> _What you are asked to do_: Which lines in the records below contain the word "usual"? Copy each of them.

> _Records shown_:

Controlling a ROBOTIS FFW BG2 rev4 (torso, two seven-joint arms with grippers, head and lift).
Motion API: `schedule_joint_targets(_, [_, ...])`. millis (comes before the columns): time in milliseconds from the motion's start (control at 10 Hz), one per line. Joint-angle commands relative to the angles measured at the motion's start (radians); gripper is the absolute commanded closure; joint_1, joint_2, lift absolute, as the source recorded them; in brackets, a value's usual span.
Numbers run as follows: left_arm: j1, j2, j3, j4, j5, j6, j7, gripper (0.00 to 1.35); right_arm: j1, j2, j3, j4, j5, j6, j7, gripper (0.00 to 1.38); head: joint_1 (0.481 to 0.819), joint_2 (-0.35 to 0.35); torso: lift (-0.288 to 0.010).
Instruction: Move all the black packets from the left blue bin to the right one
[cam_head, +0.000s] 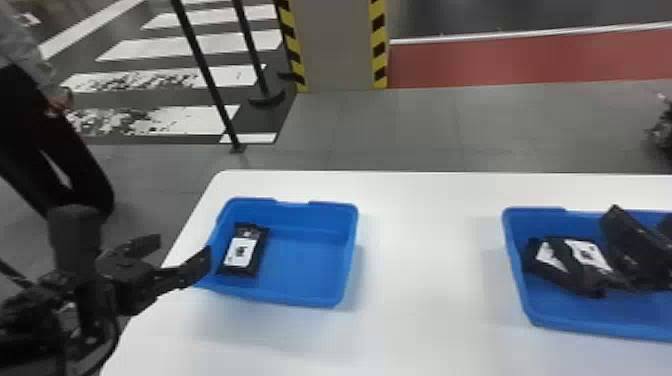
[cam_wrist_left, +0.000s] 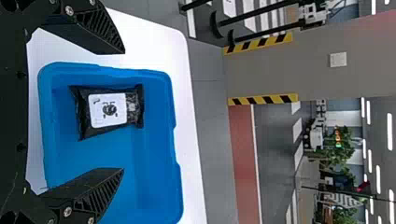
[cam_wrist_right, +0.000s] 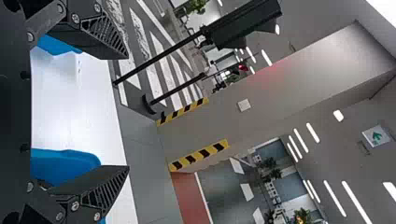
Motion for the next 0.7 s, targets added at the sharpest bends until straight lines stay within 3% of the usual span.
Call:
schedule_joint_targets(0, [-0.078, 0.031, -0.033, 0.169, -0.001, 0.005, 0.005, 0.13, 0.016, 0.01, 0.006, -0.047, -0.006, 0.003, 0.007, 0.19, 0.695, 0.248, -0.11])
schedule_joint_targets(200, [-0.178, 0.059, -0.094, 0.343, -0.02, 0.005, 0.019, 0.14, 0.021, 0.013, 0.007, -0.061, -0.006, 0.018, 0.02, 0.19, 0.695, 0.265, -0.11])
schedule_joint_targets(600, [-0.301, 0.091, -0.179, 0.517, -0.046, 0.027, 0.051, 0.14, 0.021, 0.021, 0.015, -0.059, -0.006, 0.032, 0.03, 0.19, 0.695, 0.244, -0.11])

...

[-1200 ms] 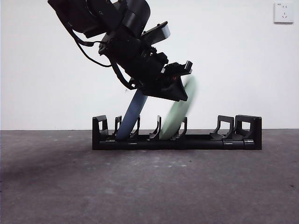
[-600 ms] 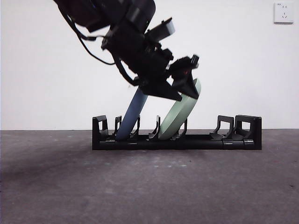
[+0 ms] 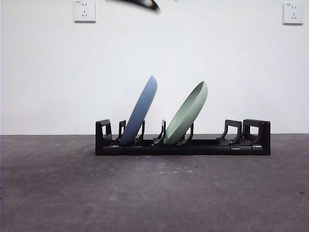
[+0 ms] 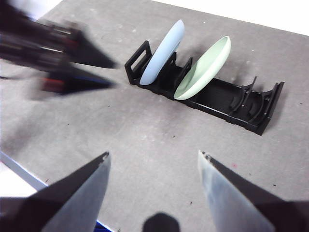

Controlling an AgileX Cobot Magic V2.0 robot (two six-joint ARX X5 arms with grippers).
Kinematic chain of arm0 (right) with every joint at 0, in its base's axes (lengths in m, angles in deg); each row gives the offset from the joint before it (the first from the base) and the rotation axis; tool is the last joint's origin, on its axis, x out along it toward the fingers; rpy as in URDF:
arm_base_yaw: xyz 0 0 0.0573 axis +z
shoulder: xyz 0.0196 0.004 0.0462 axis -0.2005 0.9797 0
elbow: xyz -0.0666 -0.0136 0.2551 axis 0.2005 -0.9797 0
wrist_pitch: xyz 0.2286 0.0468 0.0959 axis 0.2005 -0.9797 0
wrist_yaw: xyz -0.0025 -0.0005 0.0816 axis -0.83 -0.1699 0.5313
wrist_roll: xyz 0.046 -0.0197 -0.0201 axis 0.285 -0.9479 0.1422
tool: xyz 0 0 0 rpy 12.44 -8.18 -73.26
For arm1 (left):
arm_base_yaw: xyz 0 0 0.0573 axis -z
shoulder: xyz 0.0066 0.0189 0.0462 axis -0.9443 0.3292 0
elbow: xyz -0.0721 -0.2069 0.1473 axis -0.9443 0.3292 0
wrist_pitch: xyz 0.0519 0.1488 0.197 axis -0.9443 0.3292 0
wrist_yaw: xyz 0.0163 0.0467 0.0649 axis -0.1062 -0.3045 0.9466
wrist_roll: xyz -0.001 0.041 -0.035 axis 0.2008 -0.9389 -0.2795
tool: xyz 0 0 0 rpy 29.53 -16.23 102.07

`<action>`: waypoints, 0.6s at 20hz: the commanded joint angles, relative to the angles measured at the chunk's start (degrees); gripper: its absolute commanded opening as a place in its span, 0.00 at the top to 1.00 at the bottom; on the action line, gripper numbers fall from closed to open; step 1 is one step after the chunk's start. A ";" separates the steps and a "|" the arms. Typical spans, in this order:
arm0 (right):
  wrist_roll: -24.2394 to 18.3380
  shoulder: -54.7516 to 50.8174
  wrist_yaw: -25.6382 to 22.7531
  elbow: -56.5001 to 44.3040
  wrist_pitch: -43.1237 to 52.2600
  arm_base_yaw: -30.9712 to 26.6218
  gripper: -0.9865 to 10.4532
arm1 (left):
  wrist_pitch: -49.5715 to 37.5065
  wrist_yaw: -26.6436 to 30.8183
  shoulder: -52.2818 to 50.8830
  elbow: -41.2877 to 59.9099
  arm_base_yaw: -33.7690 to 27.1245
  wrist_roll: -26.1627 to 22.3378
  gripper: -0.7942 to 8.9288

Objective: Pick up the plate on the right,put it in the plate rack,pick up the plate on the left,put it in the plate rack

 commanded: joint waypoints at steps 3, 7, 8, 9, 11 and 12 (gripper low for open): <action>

> _Solution for this task_:
Motion API: `schedule_joint_targets(_, [_, ...])`. millis (comes before the columns): time in milliseconds from the motion's start (control at 10 Hz), one per line. Joint-angle commands relative to the angles measured at the motion's start (radians); gripper is the absolute commanded closure; joint_1, joint_2, lift absolute, as the source recorded them; in brackets, a value's usual span.
Motion for the next 0.7 s, targets added at the sharpest bends until straight lines stay within 3% of the usual span.

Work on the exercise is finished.